WHAT THE TASK REQUIRES:
In the entries below, every line with the string "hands" is to be reported.

TASK MATERIAL:
^^^^^^^^

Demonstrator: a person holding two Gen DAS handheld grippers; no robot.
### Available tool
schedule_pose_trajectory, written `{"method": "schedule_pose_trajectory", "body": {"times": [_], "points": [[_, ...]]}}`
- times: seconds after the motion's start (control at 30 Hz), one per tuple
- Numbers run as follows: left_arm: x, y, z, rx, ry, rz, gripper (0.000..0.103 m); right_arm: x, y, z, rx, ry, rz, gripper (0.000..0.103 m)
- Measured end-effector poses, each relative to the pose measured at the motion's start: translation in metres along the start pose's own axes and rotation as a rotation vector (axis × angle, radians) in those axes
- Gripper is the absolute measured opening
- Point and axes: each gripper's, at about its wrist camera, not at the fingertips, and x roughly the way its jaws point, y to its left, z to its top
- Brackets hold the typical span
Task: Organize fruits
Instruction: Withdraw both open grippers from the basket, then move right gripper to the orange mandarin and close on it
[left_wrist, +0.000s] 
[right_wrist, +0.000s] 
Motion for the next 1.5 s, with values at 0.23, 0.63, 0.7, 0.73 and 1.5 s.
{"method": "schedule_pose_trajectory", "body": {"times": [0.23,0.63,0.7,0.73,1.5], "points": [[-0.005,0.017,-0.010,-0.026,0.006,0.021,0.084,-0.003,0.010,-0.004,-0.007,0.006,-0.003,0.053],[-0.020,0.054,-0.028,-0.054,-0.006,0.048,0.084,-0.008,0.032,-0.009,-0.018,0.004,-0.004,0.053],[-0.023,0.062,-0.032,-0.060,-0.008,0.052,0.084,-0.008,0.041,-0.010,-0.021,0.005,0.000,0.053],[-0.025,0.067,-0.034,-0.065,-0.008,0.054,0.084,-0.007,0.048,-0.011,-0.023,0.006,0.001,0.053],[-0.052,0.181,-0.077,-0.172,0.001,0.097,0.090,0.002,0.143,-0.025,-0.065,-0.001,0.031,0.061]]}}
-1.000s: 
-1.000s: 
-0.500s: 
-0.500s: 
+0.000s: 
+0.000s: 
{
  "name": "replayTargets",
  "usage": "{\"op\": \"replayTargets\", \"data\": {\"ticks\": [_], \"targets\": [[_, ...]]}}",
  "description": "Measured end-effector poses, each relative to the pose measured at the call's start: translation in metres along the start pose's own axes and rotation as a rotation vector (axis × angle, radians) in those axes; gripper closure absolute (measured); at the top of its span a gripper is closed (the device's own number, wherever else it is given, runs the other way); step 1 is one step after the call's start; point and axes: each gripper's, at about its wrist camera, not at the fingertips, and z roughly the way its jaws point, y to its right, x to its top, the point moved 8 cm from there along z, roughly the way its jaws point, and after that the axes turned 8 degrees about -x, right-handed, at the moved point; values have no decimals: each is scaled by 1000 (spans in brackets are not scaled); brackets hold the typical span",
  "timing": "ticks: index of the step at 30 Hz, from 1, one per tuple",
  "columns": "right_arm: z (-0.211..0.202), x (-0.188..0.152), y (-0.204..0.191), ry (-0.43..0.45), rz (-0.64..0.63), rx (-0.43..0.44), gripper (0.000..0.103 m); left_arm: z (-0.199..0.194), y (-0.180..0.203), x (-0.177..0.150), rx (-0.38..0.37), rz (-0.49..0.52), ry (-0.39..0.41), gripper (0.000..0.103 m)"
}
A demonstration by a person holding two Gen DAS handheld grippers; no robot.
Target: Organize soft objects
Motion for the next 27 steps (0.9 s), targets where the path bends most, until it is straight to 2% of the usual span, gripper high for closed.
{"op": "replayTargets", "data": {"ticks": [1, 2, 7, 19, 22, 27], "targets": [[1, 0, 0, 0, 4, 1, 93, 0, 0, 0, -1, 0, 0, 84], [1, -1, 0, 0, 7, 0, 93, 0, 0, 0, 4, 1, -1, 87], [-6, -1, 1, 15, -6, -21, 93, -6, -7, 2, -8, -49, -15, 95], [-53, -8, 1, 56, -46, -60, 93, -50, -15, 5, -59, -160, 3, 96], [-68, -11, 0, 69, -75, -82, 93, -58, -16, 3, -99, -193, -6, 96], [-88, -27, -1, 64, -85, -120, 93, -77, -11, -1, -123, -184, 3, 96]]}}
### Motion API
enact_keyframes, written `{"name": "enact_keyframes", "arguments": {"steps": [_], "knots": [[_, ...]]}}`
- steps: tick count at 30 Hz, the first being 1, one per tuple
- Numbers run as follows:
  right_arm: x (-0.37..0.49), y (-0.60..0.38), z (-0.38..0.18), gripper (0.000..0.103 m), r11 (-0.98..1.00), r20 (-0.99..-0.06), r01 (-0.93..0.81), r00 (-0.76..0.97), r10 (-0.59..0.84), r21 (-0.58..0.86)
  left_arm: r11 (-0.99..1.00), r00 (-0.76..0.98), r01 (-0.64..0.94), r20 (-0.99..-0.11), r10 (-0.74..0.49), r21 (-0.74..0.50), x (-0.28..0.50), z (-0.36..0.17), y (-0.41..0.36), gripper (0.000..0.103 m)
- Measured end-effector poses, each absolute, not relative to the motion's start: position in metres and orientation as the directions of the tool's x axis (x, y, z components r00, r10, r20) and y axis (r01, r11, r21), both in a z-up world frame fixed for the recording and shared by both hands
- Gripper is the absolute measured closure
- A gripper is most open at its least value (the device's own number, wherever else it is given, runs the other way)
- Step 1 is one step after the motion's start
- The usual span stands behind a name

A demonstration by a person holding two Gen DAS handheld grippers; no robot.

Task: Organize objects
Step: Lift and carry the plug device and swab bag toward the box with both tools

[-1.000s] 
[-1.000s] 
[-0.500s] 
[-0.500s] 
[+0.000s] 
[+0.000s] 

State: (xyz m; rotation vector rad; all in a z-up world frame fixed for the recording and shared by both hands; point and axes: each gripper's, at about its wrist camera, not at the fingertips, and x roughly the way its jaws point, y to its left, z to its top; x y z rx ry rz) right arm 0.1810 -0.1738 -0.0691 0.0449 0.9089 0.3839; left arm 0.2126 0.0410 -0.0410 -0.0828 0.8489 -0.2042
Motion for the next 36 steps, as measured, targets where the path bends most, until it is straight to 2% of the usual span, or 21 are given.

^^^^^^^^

PROBLEM SOLUTION:
- Measured end-effector poses, each absolute, not relative to the motion's start: position in metres and orientation as the directions of the tool's x axis (x, y, z components r00, r10, r20) and y axis (r01, r11, r21), both in a z-up world frame fixed for the recording and shared by both hands
State: (xyz m; rotation vector rad; all in a z-up world frame fixed for the recording and shared by both hands; point and axes: each gripper's, at about its wrist camera, not at the fingertips, and x roughly the way its jaws point, y to its left, z to its top; x y z rx ry rz) right arm 0.1810 -0.1738 -0.0691 0.0449 0.9089 0.3839; left arm 0.2126 0.0410 -0.0410 -0.0828 0.8489 -0.2042

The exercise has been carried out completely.